Chris Webb's BI Blog

Analysis Services, MDX, PowerPivot, DAX and anything BI-related

Archive for July 2008

Named Sets, AutoExists and Katmai

with 6 comments

A couple of months ago Radim Hampel pointed out to me some very weird stuff happening with named sets and the Where clause. Since it turned out that Darren had run into the same issue and also been thrown by it, and since I tested it out on Katmai CTP6 and could see that it was behaving differently from AS2005, I opened an item on Connect:
https://connect.microsoft.com/SQLServer/feedback/ViewFeedback.aspx?FeedbackID=331186

And now, after a long and detailed email thread involving Mosha, Edward Melomed, Marius Dumitru, Darren and Deepak we’ve got to the stage where I understand what’s going on, Katmai RC0 does roughly what I want, and I can blog about it!
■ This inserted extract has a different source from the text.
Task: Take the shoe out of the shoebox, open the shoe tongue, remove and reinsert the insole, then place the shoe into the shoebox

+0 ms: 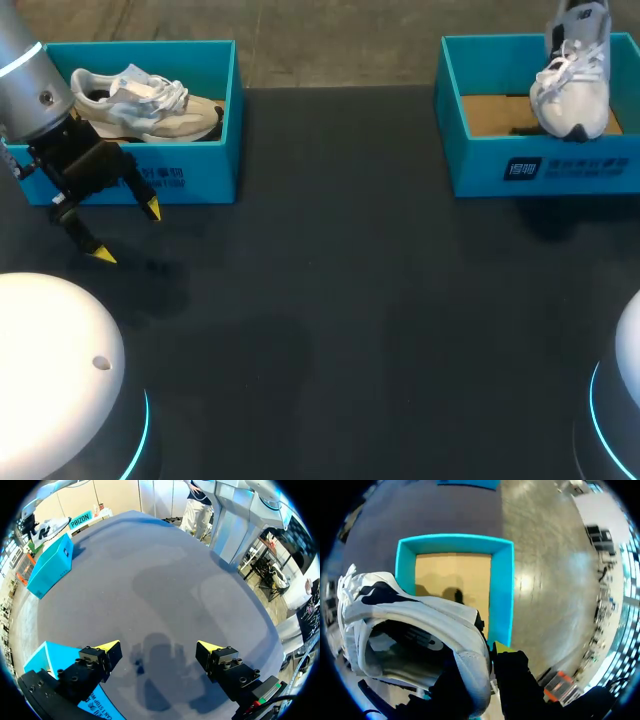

Let me explain what I saw first. What would you expect the calculated member in following query to return?

–Query 1
WITH
  SET mytestset AS
    PeriodsToDate
    (
      [Date].[Calendar].[Calendar Year]
     ,[Date].[Calendar].[Month].&[2004]&[6]
    )
  MEMBER measures.test AS
    SetToStr(mytestset)
SELECT
  measures.test ON 0
FROM [adventure works]
WHERE
  [Date].[Calendar].[Month].&[2004]&[7]

Just from looking at the code I would have set the calculated member should return the string representation of the set from January 2004 to June 2004. But if you run the query you will in fact see that it returns the set containing the member July 2004 on both AS2005 and Katmai. To me that made absolutely no sense… Now, take a look at this query:

–Query 2
WITH
  SET mytestset AS
    [Date].[Calendar].[Month].&[2004]&[6]
  MEMBER measures.test AS
    SetToStr(mytestset)
SELECT
  measures.test ON 0
FROM [adventure works]
WHERE
  [Date].[Calendar].[Month].&[2004]&[7]

On AS2005 the calculation returns June as I would expect, on Katmai it returns an empty set. Now run this query:

–Query 3
WITH
  SET mytestset AS
    {
      [Date].[Calendar].[Month].&[2004]&[5]
     ,[Date].[Calendar].[Month].&[2004]&[6]
    }
  MEMBER measures.test AS
    SetToStr(mytestset)
SELECT
  measures.test ON 0
FROM [adventure works]
WHERE
  [Date].[Calendar].[Month].&[2004]&[7]

and this query:

–Query 4
WITH
  SET mytestset AS
    (
      [Date].[Calendar].[Month].&[2004]&[5]
     :
      [Date].[Calendar].[Month].&[2004]&[6]
    )
  MEMBER measures.test AS
    SetToStr(mytestset)
SELECT
  measures.test ON 0
FROM [adventure works]
WHERE
  [Date].[Calendar].[Month].&[2004]&[7]

…which to me should do the same thing. On AS2005 query 3 returns the set May and June but Katmai returns an empty set; query 4 returns an empty set on both AS2005 and Katmai. At this point I could see that something funny was happening that I didn’t like!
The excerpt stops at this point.